WHAT THE TASK ASKS:
Below are lines of data, and only some are wanted. Please repeat exactly those from the line that has "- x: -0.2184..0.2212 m" through the line that has "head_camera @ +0".

DATA PROVIDED:

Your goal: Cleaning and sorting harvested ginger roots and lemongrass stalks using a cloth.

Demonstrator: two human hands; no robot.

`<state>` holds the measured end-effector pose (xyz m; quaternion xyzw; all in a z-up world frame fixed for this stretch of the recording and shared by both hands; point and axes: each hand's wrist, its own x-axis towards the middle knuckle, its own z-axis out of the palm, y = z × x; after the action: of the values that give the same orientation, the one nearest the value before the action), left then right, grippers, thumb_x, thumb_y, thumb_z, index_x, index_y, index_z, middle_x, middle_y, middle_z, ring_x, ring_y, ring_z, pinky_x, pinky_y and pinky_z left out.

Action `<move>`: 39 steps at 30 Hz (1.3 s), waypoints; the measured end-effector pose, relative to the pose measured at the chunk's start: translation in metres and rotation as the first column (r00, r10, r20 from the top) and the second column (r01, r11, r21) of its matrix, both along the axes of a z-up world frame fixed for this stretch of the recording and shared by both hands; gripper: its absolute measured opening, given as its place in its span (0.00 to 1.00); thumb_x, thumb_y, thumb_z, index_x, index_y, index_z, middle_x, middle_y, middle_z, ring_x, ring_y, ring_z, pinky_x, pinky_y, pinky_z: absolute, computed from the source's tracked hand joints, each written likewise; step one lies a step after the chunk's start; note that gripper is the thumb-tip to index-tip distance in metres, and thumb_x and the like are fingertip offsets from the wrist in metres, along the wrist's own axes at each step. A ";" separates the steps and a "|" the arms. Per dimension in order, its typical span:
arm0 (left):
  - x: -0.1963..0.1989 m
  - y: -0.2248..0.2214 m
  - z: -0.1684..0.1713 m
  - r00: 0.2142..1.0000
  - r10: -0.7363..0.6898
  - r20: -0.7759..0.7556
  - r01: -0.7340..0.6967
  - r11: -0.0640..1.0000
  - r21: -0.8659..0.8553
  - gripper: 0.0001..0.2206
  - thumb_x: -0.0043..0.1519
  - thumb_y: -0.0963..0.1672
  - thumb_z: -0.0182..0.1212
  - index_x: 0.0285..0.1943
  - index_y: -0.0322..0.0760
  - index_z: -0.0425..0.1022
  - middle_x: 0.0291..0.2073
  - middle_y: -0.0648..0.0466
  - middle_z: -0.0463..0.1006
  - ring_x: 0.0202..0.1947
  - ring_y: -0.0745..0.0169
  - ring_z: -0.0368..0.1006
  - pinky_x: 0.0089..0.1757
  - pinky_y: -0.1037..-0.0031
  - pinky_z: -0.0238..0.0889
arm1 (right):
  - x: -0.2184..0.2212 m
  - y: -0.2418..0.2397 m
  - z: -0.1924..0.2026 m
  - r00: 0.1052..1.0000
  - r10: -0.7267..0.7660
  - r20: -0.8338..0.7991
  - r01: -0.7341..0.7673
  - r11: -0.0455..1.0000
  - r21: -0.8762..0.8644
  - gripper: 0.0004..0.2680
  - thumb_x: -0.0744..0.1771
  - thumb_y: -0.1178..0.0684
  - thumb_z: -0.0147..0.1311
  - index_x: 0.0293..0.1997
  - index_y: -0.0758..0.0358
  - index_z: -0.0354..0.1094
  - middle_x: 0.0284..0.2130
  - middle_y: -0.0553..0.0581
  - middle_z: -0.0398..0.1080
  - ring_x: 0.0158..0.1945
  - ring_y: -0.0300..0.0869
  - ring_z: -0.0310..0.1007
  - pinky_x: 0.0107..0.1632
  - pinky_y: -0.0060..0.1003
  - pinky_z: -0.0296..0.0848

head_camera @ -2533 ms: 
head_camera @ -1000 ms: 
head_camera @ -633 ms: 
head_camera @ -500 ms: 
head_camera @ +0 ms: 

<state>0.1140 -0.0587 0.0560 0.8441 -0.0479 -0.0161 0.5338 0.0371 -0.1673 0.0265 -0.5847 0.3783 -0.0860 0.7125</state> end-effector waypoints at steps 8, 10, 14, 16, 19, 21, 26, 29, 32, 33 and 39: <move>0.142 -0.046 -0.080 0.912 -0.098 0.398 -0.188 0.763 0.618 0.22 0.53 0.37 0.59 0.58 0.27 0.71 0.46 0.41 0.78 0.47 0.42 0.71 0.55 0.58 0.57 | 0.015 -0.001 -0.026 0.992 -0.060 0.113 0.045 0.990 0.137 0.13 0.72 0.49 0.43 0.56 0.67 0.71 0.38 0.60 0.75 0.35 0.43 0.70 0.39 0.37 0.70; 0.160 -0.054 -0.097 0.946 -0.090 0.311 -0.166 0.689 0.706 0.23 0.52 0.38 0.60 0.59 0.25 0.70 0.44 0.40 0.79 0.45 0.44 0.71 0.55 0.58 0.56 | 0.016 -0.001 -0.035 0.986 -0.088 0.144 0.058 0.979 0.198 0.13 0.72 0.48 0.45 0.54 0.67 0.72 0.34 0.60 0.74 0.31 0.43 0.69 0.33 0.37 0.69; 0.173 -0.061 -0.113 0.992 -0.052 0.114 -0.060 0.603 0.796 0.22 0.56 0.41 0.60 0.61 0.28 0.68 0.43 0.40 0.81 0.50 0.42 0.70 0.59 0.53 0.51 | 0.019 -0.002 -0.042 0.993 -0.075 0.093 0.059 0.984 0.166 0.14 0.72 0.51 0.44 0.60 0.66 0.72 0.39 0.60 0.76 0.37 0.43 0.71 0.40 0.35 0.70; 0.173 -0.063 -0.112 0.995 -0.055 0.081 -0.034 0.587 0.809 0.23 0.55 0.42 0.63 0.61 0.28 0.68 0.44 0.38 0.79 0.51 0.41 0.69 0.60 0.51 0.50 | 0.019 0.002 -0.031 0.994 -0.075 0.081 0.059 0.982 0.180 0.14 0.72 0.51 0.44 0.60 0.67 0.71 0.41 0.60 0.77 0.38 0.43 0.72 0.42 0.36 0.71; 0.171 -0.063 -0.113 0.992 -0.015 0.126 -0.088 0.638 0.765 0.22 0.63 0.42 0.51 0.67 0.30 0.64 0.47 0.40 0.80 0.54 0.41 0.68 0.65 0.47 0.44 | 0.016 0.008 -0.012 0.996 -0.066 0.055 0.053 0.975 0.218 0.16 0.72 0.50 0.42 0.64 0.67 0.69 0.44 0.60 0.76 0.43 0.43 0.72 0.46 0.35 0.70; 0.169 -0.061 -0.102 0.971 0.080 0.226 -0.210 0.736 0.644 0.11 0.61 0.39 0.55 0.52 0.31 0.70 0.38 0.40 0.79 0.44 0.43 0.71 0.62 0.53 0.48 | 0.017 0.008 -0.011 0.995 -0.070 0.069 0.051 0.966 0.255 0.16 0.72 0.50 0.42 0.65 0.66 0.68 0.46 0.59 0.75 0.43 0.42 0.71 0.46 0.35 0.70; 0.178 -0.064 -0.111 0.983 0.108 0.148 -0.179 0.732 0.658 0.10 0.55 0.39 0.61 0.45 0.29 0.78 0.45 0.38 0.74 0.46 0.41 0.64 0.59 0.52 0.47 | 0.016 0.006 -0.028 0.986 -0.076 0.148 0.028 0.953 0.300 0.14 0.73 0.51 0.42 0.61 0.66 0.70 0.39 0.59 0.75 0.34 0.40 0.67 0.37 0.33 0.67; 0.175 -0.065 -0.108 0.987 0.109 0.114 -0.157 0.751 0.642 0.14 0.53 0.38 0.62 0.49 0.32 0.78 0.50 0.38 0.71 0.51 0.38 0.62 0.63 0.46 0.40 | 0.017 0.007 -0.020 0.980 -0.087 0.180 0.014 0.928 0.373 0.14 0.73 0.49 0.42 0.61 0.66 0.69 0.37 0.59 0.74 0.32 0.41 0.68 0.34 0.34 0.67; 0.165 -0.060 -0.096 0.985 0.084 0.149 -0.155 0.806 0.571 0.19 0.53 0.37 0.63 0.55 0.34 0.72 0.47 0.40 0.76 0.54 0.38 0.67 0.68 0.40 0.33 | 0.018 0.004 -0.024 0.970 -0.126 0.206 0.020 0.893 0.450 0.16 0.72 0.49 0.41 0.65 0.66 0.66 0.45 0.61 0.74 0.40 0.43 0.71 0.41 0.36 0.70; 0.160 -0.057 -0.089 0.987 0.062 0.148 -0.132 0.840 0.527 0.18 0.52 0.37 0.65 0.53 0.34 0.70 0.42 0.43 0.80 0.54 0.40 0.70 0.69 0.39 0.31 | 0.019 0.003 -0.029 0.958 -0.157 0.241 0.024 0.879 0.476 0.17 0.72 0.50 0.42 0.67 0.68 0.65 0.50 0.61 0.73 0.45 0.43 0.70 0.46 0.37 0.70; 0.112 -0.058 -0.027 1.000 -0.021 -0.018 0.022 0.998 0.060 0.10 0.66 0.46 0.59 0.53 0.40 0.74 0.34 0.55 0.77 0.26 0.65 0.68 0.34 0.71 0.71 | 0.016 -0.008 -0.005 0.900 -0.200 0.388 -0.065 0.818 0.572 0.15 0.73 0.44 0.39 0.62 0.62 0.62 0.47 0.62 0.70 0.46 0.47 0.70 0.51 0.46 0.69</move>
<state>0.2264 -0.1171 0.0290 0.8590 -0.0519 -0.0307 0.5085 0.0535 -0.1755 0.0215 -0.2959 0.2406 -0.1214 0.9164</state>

TASK SOLUTION:
  - x: -0.2184..0.2212 m
  - y: -0.2418..0.2397 m
  - z: -0.1924..0.2026 m
  - r00: 0.1052..1.0000
  - r10: -0.7267..0.7660
  - r20: -0.8338..0.7991
  - r01: -0.7341..0.7673
  - r11: -0.0455..1.0000
  - r21: -0.8762..0.8644
  - gripper: 0.0004..0.2680
  - thumb_x: -0.0744..0.1771
  - thumb_y: -0.1178..0.0684
  - thumb_z: -0.0147..0.1311
  - index_x: 0.0293..0.1997
  - index_y: -0.0758..0.0358
  - index_z: -0.0354..0.1094
  - middle_x: 0.0284..0.2130
  - middle_y: -0.0553..0.0581
  - middle_z: -0.0398..0.1080
  - ring_x: 0.0158..0.1945
  - ring_y: -0.0300..0.0869
  - ring_z: -0.0310..0.1007
  - pinky_x: 0.0107..0.1632
  - pinky_y: -0.0060..0.1003
  - pinky_z: -0.0296..0.0848

head_camera @ -2533 ms: 
head_camera @ -1000 ms: 
head_camera @ -633 ms: 
head_camera @ -500 ms: 
head_camera @ +0 ms: 

Nothing else remains to be done in this exercise.